### What the exercise asks
Whenever a line in the listing contains "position", copy that line.

### Data block
_ _ _ _
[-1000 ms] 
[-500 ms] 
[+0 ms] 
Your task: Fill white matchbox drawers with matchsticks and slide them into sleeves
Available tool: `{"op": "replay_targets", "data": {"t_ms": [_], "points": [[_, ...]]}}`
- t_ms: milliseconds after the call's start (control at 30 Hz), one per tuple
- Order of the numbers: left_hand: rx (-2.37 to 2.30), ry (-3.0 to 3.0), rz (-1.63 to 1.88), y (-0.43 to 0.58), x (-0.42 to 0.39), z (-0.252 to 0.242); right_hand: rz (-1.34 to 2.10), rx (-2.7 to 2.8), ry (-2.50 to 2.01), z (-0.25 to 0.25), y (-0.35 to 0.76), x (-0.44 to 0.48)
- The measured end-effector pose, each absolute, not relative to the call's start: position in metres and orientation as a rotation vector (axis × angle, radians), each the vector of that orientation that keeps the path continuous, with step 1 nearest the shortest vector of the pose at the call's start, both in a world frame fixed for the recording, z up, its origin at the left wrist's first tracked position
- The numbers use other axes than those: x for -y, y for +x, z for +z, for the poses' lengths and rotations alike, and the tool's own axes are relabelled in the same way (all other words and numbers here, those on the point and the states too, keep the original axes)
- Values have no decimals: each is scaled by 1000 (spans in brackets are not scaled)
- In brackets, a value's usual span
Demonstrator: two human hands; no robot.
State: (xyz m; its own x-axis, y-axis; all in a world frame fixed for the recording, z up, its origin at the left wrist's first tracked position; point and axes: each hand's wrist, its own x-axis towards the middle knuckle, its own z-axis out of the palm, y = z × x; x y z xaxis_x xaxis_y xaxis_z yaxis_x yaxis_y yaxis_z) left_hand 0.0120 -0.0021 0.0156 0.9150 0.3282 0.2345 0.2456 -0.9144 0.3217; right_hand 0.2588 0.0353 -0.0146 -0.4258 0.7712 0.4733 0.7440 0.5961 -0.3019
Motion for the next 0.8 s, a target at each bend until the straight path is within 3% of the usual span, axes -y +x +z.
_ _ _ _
### Task response
- The measured end-effector pose, each absolute, not relative to the call's start: position in metres and orientation as a rotation vector (axis × angle, radians), each the vector of that orientation that keeps the path continuous, with step 1 nearest the shortest vector of the pose at the call's start, both in a world frame fixed for the recording, z up, its origin at the left wrist's first tracked position
State: (xyz m; its own x-axis, y-axis; all in a world frame fixed for the recording, z up, its origin at the left wrist's first tracked position; point and axes: each hand's wrist, its own x-axis towards the middle knuckle, its own z-axis out of the palm, y = z × x; x y z xaxis_x xaxis_y xaxis_z yaxis_x yaxis_y yaxis_z) left_hand 0.0120 -0.0021 0.0156 0.9150 0.3282 0.2345 0.2456 -0.9144 0.3217; right_hand 0.2588 0.0353 -0.0146 -0.4258 0.7712 0.4733 0.7440 0.5961 -0.3019

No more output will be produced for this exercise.